I try to make some tests with viennacl and decide to mesure the GFLOPs of a spmv routine.
I use the benchmark-utils.hhp that comes in the examples.
The code snippet below ilustrate what I'm trying to do:
for (int i = 0; i < LOOPS; ++i)
vcl_vectory = viennacl::linalg::prod(vcl_matrixM, vcl_vectorx);
time_kernel = timer.get() / static_cast<double>(LOOPS);
printOps(static_cast<double>(vcl_Matrix.nnz()) * 2.0, time_kernel);
Here, the vcl_matrixM is a sparse matrix in coo format and timer is a Timer object.
The issue is when the LOOP constant is 1 the GFLOPS is about 27, but when I increase the number of iterations th GFLOPS changes considerably: 10 iterations - 67 GFLOPS, 100 iterations - 156 GFLOPS, 1000 iterations - 356 GFLOPS and so on.

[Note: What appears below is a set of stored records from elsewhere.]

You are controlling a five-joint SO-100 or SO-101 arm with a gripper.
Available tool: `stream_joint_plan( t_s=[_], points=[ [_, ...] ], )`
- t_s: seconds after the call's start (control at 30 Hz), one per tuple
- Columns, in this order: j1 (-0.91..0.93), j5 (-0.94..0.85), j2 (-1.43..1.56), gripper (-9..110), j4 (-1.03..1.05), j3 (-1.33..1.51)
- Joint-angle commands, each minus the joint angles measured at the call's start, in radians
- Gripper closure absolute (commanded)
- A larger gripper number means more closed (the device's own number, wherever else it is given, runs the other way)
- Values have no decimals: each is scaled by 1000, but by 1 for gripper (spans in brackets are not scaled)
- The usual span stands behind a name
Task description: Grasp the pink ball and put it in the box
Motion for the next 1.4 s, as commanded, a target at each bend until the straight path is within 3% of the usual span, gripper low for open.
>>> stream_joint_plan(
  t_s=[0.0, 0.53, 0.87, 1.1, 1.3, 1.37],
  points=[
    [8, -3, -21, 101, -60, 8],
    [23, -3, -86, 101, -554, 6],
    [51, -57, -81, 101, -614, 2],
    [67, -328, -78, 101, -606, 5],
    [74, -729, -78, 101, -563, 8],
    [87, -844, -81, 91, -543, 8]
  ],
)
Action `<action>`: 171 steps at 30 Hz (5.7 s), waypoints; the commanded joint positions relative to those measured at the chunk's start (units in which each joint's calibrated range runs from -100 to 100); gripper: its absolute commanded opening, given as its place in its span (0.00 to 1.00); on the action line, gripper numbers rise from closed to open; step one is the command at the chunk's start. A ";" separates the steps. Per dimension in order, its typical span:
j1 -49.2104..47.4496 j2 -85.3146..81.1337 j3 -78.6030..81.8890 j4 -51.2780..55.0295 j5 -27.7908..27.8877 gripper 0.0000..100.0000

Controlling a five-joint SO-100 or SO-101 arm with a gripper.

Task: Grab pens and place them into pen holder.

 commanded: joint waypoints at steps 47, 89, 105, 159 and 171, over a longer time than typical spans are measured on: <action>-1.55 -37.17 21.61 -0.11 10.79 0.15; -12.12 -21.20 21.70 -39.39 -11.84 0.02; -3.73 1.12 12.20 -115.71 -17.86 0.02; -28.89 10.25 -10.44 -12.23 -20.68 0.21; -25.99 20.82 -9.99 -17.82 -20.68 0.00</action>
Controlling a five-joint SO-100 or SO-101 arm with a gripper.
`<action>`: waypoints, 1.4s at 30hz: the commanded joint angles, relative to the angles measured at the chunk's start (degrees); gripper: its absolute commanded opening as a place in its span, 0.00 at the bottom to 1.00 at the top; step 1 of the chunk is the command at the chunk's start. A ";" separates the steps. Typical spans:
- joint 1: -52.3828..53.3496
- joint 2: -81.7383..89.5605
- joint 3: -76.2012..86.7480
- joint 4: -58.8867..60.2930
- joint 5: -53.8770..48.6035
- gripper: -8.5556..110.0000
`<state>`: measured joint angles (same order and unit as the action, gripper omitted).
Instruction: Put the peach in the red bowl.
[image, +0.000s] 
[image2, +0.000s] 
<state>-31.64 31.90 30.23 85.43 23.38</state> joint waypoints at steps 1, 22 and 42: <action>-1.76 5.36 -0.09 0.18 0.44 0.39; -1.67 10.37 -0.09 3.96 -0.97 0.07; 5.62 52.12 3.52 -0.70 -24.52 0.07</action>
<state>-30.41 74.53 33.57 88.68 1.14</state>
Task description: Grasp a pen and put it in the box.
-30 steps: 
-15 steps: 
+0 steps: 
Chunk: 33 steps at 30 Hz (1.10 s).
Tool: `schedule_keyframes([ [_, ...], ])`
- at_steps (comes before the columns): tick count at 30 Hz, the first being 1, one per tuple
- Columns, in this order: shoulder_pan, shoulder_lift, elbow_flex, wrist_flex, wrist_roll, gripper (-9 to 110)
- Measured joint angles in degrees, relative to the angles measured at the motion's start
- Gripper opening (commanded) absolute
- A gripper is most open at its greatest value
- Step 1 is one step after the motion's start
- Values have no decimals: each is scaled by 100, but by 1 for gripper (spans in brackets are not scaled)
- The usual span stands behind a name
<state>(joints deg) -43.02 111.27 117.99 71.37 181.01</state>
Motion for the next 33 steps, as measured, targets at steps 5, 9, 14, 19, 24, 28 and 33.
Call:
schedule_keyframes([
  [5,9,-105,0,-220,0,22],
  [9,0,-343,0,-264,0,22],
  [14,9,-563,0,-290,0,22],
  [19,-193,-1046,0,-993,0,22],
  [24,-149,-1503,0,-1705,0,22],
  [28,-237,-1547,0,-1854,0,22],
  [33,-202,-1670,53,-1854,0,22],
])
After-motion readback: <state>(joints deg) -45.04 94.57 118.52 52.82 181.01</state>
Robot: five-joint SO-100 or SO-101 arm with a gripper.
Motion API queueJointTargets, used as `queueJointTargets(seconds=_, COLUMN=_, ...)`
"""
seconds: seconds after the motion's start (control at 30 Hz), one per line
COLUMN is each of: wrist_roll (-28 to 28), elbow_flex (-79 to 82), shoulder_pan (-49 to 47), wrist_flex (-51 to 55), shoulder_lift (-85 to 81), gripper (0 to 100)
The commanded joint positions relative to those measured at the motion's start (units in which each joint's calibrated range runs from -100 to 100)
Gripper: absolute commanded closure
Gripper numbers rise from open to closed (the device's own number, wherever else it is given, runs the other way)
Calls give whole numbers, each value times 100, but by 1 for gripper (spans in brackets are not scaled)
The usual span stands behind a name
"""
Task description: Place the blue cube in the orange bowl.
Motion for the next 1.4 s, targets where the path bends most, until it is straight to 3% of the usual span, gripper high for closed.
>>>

I really don't know whats possibly happing here.
Thanks in advance,
all operations are asynchronous on the GPU, so your for-loop only enqueues the necessary kernels, but does not wait for their completion. You need to use
to wait for kernel execution completion before taking the timings. Have a look at the other benchmarks in examples/benchmarks, this is also used there.
Hope this helps :-)
Thank you Karli,
I use the viennacl::backend::finish() as you mention and everything worked as expected.